**WHAT TO DO**. Where the records below reach the line containing "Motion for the", start transcribing, and end with the line containing "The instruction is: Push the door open", exactly and with nothing else added.

**EXTRACTED ENTRIES**.
== Segment start ==
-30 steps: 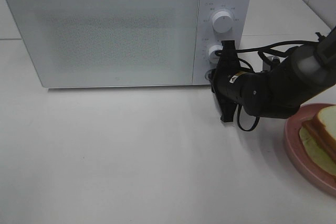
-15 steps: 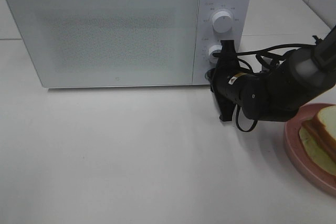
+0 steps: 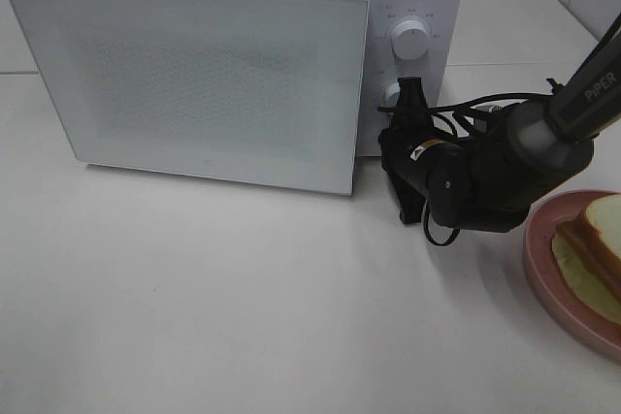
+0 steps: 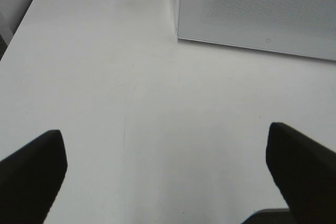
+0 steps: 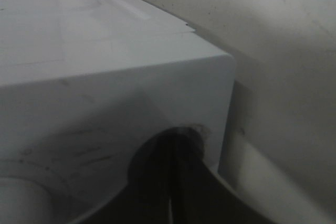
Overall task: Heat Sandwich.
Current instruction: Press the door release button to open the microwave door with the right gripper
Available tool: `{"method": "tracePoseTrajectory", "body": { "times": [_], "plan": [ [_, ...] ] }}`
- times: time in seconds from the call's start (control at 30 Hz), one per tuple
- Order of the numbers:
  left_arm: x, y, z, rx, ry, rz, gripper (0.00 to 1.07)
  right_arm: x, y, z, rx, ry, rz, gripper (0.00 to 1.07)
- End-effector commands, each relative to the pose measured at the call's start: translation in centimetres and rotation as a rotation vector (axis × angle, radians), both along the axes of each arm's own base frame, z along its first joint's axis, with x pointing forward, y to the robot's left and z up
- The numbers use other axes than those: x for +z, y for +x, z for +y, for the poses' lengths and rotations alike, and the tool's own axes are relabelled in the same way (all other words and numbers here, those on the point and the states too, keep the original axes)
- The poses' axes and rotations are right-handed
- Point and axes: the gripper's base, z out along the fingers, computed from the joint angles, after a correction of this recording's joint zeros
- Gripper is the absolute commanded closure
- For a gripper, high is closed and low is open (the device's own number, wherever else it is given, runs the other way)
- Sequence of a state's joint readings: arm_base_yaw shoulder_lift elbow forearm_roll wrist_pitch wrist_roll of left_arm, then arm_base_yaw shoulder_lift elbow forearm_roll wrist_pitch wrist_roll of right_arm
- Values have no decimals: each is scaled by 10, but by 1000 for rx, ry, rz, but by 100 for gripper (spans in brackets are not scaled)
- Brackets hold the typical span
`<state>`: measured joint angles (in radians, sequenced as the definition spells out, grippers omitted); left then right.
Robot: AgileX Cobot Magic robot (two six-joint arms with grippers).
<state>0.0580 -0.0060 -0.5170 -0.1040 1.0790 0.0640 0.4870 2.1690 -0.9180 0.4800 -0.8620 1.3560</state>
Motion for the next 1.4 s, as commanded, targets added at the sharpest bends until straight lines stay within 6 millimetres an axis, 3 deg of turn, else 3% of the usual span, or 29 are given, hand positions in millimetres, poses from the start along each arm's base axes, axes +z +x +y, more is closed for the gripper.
{"method": "tracePoseTrajectory", "body": {
  "times": [0.03,0.67,0.97,1.4],
  "plan": [
    [0,-2,-1,-1,-12,-25,9,60,36,0,-37,15,-437,107],
    [0,-2,-1,-1,-12,-25,9,52,29,7,-4,2,-317,107],
    [0,-2,-1,0,-11,-25,9,34,-1,-3,21,-13,-64,107],
    [0,-2,-1,0,-11,-25,9,29,-42,-17,114,-114,153,107]
  ]
}}
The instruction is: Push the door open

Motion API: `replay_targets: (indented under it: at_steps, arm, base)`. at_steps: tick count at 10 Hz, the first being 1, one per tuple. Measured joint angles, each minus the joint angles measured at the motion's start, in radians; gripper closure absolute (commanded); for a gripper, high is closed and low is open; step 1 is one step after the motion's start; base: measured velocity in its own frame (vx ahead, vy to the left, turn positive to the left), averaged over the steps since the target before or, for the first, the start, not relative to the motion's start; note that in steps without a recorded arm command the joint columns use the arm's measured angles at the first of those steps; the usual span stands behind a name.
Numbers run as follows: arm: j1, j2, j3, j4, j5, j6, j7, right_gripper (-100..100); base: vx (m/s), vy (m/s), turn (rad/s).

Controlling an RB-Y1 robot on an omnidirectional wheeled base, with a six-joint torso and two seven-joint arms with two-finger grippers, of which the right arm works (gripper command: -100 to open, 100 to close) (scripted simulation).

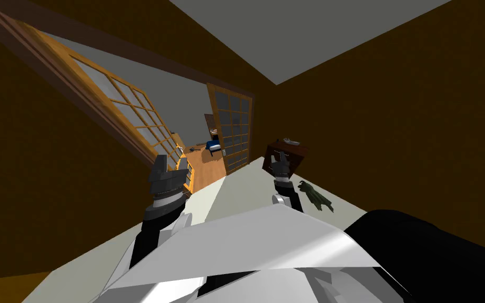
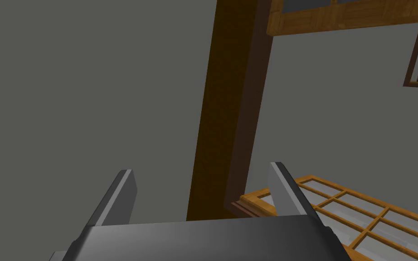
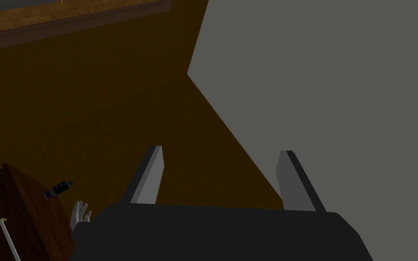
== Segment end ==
**EXERCISE OUTPUT**.
Motion for the next 1.4 s, as commanded, targets added at the sharpest bends until straight lines stay within 6 millimetres an axis, 3 deg of turn, else 3% of the usual span, or 29 are given, hand positions in millimetres, poses from the start along each arm's base axes, axes +z +x +y, more is closed for the gripper.
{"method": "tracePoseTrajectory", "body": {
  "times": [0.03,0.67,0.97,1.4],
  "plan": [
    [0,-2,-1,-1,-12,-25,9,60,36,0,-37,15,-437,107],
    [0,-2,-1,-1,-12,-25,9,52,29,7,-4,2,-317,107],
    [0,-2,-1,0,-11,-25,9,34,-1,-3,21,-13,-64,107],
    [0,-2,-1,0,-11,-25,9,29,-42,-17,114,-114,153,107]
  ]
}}
The instruction is: Push the door open

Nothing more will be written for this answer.